Seus colegas disseram que tais estipulações podem dissuadir os estudiosos mais jovens de realizar pesquisas de desinformação e intimidar doadores que financiam doações cruciais.
Bond Benton, professor associado de comunicação da Montclair State University que estuda a desinformação, descreveu a decisão como “uma espécie de cavalo de Tróia em potencial”. Limita-se no papel ao relacionamento do governo com as plataformas de mídia social, disse ele, mas carrega uma mensagem de que a desinformação se qualifica como discurso e sua remoção como a supressão do discurso.
“Anteriormente, as plataformas podiam simplesmente dizer que não queremos hospedá-lo: ‘Sem camisa, sem sapatos, sem serviço’”, disse o Dr. Benton. “Esta decisão agora provavelmente tornará as plataformas um pouco mais cautelosas sobre isso.”
Nos últimos anos, as plataformas confiaram mais em ferramentas e algoritmos automatizados para detectar conteúdo prejudicial, limitando a eficácia das reclamações de pessoas de fora das empresas. Acadêmicos e organizações anti-desinformação frequentemente reclamavam que as plataformas não respondiam às suas preocupações, disse Viktorya Vilk, diretora de segurança digital e liberdade de expressão da PEN America, uma organização sem fins lucrativos que apoia a liberdade de expressão.
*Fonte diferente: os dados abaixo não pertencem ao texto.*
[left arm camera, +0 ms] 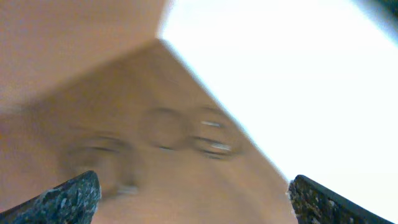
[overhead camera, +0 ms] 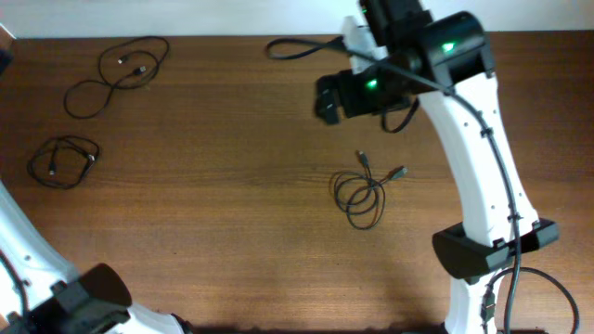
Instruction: Untangle cables
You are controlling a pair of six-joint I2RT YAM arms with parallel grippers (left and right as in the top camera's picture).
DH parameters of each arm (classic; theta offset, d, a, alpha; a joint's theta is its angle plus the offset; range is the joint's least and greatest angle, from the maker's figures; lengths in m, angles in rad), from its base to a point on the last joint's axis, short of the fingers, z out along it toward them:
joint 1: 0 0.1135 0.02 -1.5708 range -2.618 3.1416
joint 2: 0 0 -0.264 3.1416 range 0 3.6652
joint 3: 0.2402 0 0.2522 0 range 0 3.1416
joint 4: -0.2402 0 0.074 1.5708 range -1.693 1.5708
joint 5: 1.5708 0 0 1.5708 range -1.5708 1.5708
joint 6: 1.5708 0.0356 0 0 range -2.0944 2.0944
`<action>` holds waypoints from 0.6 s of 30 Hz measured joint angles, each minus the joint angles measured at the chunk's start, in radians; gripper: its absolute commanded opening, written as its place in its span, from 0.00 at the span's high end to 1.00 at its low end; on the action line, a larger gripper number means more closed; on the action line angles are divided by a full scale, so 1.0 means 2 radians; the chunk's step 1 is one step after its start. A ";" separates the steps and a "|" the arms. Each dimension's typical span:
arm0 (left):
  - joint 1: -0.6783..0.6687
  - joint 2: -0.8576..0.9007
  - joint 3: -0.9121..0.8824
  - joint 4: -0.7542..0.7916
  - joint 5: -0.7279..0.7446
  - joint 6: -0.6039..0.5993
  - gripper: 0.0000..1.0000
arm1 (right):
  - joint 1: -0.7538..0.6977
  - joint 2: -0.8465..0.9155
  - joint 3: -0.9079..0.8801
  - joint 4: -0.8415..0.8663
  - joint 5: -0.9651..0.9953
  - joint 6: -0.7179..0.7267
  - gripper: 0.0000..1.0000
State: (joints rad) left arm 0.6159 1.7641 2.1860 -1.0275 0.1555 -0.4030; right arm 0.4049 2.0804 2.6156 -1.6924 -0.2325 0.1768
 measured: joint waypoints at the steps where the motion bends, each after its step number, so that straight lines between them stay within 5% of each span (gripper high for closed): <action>1: -0.015 -0.006 0.002 0.000 0.045 -0.024 0.01 | -0.017 0.000 -0.008 0.000 0.016 0.004 0.02; 4: -0.071 -0.004 0.002 -0.032 0.125 -0.052 0.01 | -0.062 0.000 -0.033 0.000 0.034 0.011 0.01; 8: -0.179 0.002 0.001 -0.097 0.162 -0.016 0.01 | -0.111 -0.013 -0.119 0.000 0.029 0.001 0.02; 18: -0.384 0.022 -0.029 -0.188 0.078 0.022 0.01 | -0.172 -0.194 -0.263 0.000 0.026 -0.001 0.02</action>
State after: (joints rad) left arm -0.1524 1.8080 2.1288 -1.4044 0.3119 -0.3584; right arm 0.0616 1.6917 2.0895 -1.6928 -0.1810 0.1753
“As plataformas são muito boas em ignorar as organizações da sociedade civil e nossos pedidos de ajuda ou pedidos de informação ou encaminhamento de casos individuais”, disse ela. “Eles se sentem menos à vontade ignorando o governo.”
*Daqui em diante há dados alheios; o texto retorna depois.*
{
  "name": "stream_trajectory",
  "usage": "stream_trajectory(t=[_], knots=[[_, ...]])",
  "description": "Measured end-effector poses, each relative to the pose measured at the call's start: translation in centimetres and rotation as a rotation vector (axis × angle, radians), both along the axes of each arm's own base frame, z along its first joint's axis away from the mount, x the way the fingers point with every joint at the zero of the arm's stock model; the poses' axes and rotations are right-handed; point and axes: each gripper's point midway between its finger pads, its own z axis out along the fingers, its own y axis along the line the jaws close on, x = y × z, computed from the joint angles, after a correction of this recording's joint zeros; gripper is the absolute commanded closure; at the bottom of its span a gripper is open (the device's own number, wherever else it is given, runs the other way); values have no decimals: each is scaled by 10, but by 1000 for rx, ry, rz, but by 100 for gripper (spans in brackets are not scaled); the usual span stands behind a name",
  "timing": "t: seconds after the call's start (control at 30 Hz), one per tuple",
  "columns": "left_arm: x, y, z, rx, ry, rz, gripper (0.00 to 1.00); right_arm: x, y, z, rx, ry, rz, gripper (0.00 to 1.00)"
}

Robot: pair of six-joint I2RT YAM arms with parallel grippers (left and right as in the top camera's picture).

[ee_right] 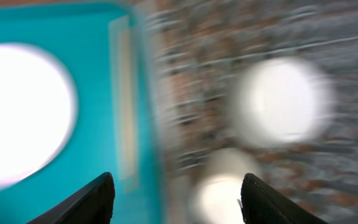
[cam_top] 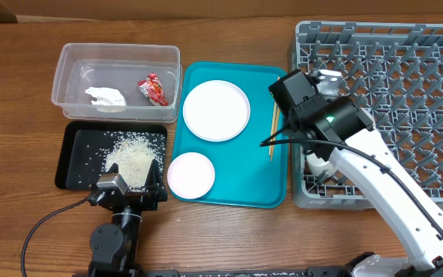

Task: Sort waste into correct bins and load items into the dishwasher
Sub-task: 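Grasp the small white plate on the teal tray with the right gripper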

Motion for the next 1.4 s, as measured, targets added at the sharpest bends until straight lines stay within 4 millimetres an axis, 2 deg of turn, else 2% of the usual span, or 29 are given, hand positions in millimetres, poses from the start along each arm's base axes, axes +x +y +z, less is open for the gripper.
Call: stream_trajectory(t=[0.1, 0.13, 0.2, 0.3, 0.43, 0.5, 0.63, 0.67, 0.7, 0.73, 0.77, 0.83, 1.0, 1.1, 1.17, 1.27, 1.33, 1.4], knots=[[0, 0, 0, 0, 0, 0, 0, -8, 55, -10, 199, 63, 171, 35], [0, 0, 0, 0, 0, 0, 0, -11, 61, -12, 218, 75, 192, 35], [0, 0, 0, 0, 0, 0, 0, -24, 90, -23, 284, 126, 286, 35], [0, 0, 0, 0, 0, 0, 0, -48, 131, -51, 322, 216, 410, 35], [0, 0, 0, 0, 0, 0, 0, -74, 169, -94, 313, 321, 516, 36], [0, 0, 0, 0, 0, 0, 0, -75, 179, -110, 304, 339, 532, 38], [0, 0, 0, 0, 0, 0, 0, -71, 186, -144, 280, 380, 510, 53], [0, 0, 0, 0, 0, 0, 0, -71, 187, -153, 274, 394, 499, 60], [0, 0, 0, 0, 0, 0, 0, -71, 186, -161, 264, 407, 495, 80], [0, 0, 0, 0, 0, 0, 0, -72, 185, -168, 255, 421, 490, 90], [0, 0, 0, 0, 0, 0, 0, -73, 184, -174, 249, 438, 475, 95], [0, 0, 0, 0, 0, 0, 0, -75, 183, -179, 244, 452, 463, 96], [0, 0, 0, 0, -1, 0, 0, -71, 170, -173, 203, 437, 433, 96], [0, 0, 0, 0, -1, 0, 0, -62, 149, -153, 155, 385, 396, 96], [0, 0, 0, 0, -1, 0, 0, -51, 127, -125, 113, 303, 355, 96], [0, 0, 0, 0, 0, 0, 0, -31, 86, -69, 46, 121, 269, 96], [0, 0, 0, 0, 0, 0, 0, -19, 47, -23, -16, -37, 177, 96], [0, 0, 0, 0, 0, 0, 0, -11, 12, 13, -76, -169, 78, 96]])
Vários pesquisadores de desinformação temiam que a decisão pudesse dar cobertura às plataformas de mídia social, algumas das quais já reduziram seus esforços para conter a desinformação, para serem ainda menos vigilantes antes das eleições de 2024. Eles disseram que não está claro como as iniciativas governamentais relativamente novas que atenderam às preocupações e sugestões dos pesquisadores, como a Força-Tarefa da Casa Branca para lidar com assédio e abuso online, se sairiam.
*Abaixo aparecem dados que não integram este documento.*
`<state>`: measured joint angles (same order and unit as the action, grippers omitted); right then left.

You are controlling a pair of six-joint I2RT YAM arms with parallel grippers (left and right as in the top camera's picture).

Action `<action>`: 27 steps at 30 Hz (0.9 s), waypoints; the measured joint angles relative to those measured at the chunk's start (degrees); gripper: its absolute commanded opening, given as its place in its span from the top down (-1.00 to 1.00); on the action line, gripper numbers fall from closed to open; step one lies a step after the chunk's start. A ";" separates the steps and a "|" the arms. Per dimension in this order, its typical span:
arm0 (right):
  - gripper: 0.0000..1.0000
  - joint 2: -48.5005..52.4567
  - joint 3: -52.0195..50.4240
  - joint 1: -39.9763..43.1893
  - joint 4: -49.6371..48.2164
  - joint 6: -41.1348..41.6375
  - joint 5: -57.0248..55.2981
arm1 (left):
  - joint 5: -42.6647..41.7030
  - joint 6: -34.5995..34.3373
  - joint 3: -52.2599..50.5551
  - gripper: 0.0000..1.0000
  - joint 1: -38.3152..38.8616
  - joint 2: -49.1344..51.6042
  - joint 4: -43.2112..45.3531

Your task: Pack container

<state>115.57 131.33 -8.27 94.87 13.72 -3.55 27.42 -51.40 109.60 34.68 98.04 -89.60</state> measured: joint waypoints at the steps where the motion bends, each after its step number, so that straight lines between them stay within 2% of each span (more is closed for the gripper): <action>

Para Imran Ahmed, diretor-executivo do Center for Countering Digital Hate, a decisão na terça-feira destacou outras questões: a abordagem “particularmente sem presas” dos Estados Unidos para conteúdo perigoso em comparação com lugares como Austrália e União Europeia, e a necessidade de atualizar regras que regem a responsabilidade das plataformas de mídia social. A decisão na terça-feira citou o centro como tendo feito uma apresentação ao escritório do cirurgião geral sobre seu relatório de 2021 sobre ativistas antivacina online, “A Dúzia da Desinformação.”
“É absurdo que você não possa mostrar um mamilo no Super Bowl, mas o Facebook ainda pode transmitir propaganda nazista, capacitar perseguidores e assediadores, minar a saúde pública e facilitar o extremismo nos Estados Unidos”, disse Ahmed. “Esta decisão judicial exacerba ainda mais o sentimento de impunidade sob o qual as empresas de mídia social operam, apesar do fato de serem o principal vetor de ódio e desinformação na sociedade”.